_Records to process_
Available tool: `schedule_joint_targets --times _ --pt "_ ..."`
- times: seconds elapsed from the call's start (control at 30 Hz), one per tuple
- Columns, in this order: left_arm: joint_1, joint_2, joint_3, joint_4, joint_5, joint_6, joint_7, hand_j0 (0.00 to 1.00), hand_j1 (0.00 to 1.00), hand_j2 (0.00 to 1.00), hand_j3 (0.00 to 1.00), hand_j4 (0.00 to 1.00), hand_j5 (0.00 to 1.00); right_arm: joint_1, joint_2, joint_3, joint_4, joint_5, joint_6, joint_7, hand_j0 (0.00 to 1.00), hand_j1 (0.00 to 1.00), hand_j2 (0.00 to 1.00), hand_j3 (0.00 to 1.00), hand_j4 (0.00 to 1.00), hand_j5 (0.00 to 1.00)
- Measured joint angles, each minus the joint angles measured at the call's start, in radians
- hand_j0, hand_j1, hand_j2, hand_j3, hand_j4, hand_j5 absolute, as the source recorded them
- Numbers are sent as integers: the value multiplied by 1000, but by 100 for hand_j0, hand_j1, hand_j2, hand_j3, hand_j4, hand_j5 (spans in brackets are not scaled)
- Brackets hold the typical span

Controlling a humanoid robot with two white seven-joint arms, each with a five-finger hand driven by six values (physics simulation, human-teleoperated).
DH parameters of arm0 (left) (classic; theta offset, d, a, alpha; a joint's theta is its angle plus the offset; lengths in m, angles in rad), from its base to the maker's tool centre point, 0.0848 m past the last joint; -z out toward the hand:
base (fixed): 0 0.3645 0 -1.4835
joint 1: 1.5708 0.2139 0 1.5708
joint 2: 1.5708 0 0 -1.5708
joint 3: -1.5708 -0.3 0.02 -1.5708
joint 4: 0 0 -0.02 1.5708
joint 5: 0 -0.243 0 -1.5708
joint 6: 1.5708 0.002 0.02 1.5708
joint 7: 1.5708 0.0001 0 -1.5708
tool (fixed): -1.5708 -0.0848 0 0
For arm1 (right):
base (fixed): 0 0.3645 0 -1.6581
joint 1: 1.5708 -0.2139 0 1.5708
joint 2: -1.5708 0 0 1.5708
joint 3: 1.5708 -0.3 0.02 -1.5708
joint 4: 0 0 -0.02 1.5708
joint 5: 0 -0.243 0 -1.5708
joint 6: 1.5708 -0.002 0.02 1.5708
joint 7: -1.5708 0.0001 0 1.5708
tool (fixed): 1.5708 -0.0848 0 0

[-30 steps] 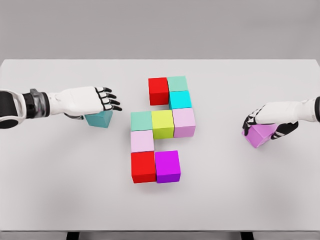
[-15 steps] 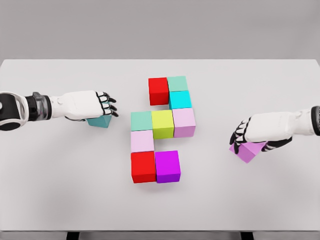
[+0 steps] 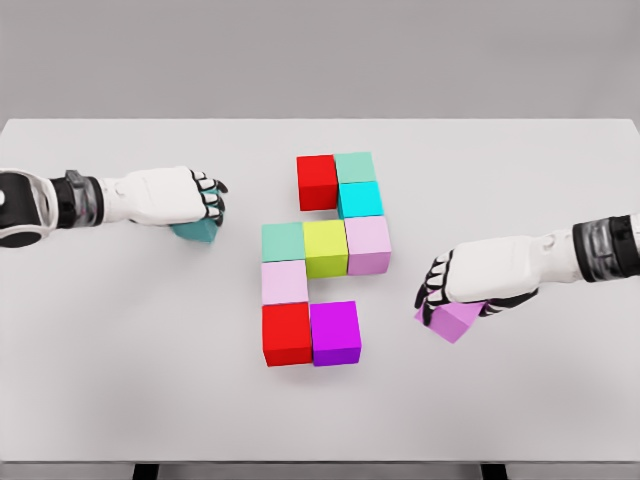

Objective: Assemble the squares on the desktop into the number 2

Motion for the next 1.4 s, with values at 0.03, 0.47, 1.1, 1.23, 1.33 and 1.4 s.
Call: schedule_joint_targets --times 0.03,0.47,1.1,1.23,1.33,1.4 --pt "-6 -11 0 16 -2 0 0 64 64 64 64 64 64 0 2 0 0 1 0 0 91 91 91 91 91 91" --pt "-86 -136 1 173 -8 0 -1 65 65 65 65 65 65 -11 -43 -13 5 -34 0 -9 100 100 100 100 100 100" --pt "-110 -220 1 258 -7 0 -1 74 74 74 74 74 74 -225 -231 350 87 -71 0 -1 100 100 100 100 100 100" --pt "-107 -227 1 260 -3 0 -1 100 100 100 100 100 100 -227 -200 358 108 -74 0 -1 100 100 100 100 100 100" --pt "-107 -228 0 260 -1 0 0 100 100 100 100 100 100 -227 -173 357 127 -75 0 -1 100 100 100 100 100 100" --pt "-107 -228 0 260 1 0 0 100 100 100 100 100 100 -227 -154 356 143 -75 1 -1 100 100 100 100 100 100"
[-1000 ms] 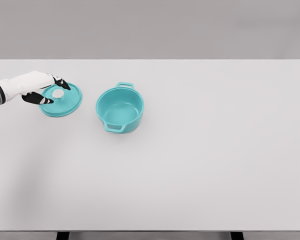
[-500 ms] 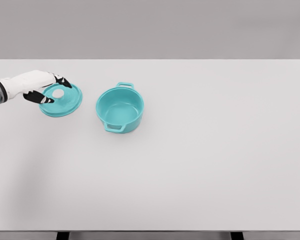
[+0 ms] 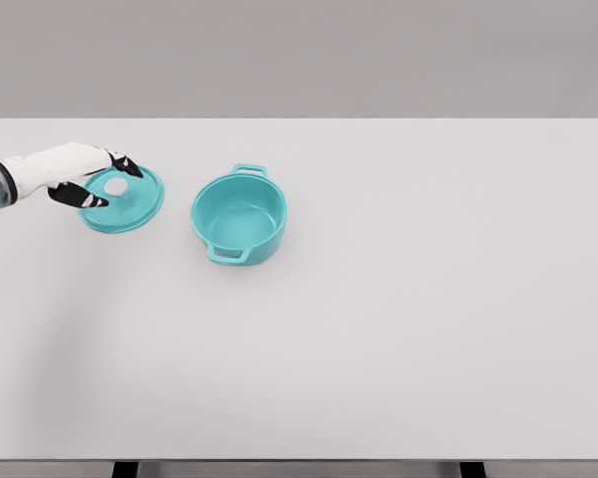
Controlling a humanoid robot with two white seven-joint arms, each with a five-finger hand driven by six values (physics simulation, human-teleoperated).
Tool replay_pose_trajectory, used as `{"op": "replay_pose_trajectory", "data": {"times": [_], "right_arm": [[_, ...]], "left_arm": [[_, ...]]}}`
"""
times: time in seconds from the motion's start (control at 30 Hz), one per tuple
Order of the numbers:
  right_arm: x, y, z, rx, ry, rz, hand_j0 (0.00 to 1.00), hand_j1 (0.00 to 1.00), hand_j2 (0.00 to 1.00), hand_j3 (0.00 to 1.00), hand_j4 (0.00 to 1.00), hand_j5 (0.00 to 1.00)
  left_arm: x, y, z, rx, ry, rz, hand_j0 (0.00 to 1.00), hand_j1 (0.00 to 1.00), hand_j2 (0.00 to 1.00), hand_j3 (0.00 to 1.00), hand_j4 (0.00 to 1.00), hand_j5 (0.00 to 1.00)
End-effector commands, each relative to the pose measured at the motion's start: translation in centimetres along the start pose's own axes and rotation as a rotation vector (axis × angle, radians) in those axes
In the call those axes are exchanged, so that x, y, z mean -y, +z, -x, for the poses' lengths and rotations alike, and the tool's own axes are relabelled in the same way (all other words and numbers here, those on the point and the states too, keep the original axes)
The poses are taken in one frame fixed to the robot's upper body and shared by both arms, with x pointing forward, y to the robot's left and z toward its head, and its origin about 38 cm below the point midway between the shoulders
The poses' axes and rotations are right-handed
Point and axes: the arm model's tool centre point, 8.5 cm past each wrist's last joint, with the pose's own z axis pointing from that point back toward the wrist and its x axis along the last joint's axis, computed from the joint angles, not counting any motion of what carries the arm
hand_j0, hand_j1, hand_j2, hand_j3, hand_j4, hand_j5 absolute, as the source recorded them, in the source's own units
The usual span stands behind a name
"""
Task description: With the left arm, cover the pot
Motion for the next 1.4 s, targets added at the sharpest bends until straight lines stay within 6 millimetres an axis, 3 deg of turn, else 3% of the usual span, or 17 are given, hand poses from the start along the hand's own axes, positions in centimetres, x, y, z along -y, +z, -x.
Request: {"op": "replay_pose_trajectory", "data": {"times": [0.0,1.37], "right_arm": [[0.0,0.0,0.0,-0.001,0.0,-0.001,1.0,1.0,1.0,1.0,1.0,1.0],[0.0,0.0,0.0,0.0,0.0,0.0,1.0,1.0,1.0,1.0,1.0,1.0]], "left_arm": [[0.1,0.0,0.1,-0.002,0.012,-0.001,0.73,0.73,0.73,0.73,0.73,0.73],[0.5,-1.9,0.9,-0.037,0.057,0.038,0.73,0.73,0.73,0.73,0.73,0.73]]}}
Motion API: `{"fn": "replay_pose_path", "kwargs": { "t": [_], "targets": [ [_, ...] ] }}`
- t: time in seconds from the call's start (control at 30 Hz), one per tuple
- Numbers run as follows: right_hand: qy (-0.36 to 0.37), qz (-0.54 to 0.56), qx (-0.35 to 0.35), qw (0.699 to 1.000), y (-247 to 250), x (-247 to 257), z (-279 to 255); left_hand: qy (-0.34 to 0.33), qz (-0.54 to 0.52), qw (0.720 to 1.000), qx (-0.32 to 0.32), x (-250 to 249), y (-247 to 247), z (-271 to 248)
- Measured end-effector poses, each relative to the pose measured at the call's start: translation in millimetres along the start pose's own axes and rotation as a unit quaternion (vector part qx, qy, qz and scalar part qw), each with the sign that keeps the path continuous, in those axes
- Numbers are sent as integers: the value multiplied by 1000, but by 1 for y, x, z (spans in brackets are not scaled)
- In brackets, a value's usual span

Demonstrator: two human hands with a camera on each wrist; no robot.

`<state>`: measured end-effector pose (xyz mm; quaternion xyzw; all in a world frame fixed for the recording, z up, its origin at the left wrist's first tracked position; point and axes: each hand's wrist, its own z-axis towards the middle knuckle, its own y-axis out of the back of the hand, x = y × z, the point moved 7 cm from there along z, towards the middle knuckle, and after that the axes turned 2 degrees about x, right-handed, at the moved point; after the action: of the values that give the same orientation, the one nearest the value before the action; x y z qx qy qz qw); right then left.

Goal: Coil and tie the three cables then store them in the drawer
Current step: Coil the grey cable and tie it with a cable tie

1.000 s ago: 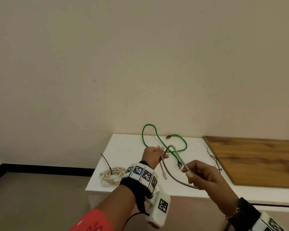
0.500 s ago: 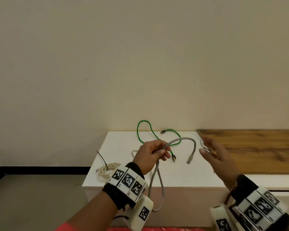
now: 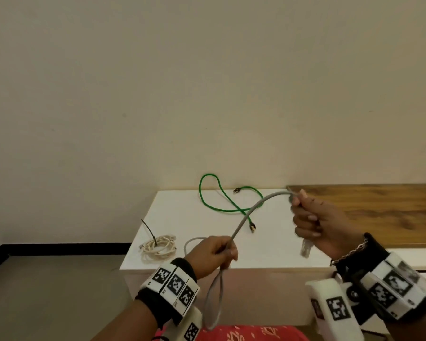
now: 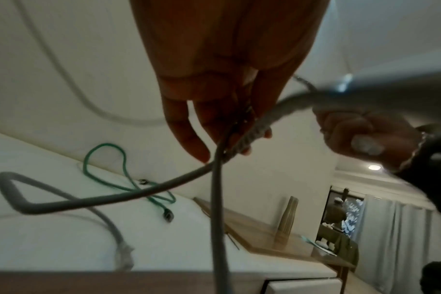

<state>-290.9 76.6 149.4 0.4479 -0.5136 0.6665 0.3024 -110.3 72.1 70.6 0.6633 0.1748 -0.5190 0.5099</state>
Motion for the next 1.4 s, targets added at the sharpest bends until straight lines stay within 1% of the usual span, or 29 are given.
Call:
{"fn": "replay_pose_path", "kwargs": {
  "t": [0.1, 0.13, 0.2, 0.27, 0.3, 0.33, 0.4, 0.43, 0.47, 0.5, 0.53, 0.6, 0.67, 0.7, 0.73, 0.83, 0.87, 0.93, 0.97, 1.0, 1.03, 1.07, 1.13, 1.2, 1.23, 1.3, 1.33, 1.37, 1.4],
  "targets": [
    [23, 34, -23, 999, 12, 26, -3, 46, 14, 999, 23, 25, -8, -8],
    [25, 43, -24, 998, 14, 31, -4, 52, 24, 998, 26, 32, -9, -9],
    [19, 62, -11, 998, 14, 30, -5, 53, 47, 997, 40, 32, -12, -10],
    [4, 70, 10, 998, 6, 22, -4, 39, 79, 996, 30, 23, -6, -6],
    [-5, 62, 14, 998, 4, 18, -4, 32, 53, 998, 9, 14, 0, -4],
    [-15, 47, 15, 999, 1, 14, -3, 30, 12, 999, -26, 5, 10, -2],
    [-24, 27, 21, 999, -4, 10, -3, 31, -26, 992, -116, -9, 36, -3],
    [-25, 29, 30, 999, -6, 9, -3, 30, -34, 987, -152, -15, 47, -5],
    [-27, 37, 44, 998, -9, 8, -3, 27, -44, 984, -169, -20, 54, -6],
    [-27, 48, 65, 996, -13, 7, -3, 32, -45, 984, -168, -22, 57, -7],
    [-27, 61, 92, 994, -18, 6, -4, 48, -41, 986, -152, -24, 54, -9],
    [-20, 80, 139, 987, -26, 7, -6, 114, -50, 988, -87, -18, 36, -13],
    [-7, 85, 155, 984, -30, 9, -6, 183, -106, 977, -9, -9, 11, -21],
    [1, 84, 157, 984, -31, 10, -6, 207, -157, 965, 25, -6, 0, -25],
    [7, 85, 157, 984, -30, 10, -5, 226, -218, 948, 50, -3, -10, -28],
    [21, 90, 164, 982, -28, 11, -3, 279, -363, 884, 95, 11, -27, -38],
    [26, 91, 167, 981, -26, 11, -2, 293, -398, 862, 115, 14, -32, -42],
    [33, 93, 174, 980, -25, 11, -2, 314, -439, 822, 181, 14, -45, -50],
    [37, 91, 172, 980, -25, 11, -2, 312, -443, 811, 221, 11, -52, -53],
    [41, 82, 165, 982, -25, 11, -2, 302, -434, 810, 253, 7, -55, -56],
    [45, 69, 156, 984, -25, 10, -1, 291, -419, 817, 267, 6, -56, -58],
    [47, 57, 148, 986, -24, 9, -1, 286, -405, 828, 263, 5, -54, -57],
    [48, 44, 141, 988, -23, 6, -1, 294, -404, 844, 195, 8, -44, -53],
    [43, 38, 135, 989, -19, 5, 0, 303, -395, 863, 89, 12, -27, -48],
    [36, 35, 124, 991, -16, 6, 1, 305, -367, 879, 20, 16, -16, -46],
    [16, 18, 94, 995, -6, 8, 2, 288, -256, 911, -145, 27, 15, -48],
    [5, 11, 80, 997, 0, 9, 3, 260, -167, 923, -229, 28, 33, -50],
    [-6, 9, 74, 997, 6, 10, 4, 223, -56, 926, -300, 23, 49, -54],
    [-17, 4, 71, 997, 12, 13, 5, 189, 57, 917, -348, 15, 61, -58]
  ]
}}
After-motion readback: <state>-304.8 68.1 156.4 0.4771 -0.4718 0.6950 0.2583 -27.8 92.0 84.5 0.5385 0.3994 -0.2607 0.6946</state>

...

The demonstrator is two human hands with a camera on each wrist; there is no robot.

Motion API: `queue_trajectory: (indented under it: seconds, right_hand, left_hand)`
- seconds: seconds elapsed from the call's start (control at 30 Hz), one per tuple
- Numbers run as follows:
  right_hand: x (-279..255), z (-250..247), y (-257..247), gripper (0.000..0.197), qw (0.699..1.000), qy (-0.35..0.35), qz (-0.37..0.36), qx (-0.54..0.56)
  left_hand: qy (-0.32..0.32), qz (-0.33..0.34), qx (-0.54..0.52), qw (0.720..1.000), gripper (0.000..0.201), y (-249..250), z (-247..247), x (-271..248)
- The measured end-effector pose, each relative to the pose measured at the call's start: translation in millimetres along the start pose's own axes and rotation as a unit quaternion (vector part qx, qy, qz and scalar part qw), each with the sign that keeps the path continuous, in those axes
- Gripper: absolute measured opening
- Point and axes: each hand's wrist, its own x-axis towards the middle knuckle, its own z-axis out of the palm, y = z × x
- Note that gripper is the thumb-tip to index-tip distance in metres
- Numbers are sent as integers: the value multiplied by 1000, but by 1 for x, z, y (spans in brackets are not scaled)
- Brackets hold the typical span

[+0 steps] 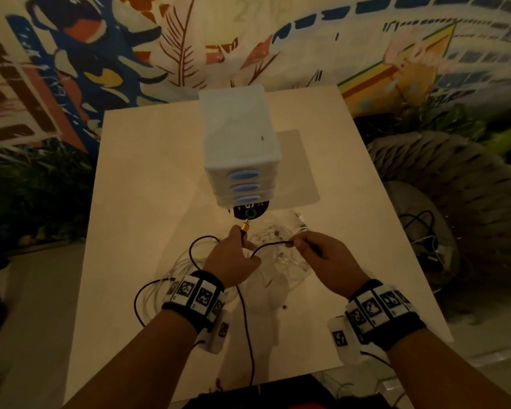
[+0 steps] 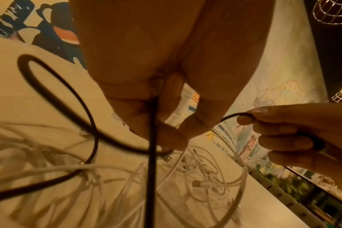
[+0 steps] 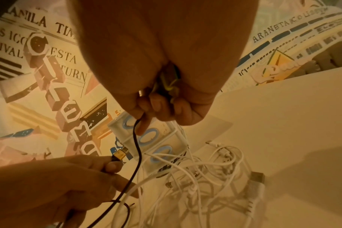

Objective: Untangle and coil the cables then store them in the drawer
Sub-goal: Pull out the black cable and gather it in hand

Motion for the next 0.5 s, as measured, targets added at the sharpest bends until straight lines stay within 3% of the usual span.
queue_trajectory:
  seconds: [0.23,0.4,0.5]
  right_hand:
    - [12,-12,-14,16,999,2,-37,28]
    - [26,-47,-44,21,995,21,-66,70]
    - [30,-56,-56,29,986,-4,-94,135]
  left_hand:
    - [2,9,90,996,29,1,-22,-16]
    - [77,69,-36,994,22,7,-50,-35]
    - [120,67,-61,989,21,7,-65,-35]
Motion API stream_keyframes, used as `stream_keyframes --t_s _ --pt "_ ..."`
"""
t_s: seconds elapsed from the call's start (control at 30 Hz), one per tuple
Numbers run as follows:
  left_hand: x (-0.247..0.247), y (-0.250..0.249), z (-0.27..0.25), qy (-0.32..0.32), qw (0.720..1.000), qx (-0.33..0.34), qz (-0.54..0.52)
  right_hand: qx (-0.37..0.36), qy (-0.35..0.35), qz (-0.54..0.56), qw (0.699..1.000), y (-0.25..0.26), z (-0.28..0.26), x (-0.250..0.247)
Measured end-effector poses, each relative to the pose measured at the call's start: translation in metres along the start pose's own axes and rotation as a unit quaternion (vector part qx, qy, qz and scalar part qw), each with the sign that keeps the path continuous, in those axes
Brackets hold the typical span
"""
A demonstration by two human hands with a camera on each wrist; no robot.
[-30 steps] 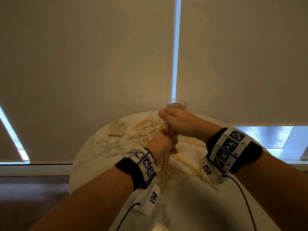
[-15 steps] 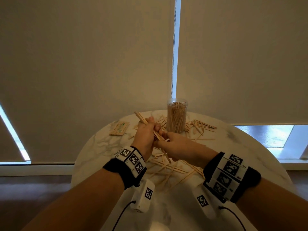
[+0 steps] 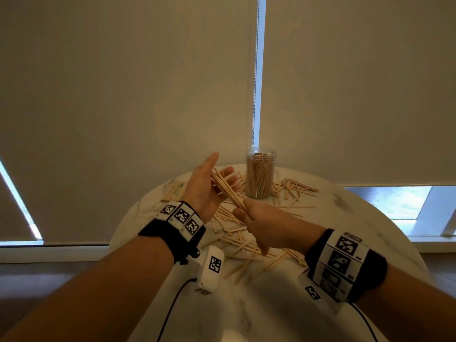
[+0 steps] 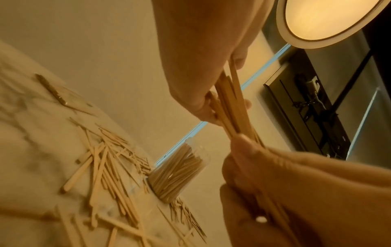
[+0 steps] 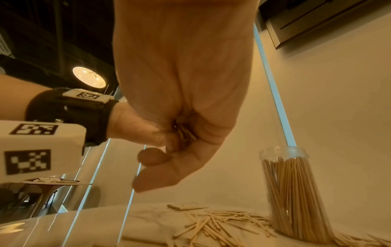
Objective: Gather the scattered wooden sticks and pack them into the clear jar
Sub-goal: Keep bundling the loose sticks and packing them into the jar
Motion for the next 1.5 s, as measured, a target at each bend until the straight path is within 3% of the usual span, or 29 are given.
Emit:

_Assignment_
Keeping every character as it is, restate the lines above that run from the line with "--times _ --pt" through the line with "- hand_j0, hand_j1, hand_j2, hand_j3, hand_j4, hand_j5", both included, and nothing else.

_Result_
Available tool: `schedule_joint_targets --times _ --pt "_ ..."`
- times: seconds elapsed from the call's start (control at 30 Hz), one per tuple
- Columns, in this order: left_arm: joint_1, joint_2, joint_3, joint_4, joint_5, joint_6, joint_7, hand_j0 (0.00 to 1.00), hand_j1 (0.00 to 1.00), hand_j2 (0.00 to 1.00), hand_j3 (0.00 to 1.00), hand_j4 (0.00 to 1.00), hand_j5 (0.00 to 1.00); right_arm: joint_1, joint_2, joint_3, joint_4, joint_5, joint_6, joint_7, hand_j0 (0.00 to 1.00), hand_j1 (0.00 to 1.00), hand_j2 (0.00 to 1.00), hand_j3 (0.00 to 1.00), hand_j4 (0.00 to 1.00), hand_j5 (0.00 to 1.00)
- Measured joint angles, each minus the joint angles measured at the call's start, in radians
- hand_j0, hand_j1, hand_j2, hand_j3, hand_j4, hand_j5 absolute, as the source recorded them

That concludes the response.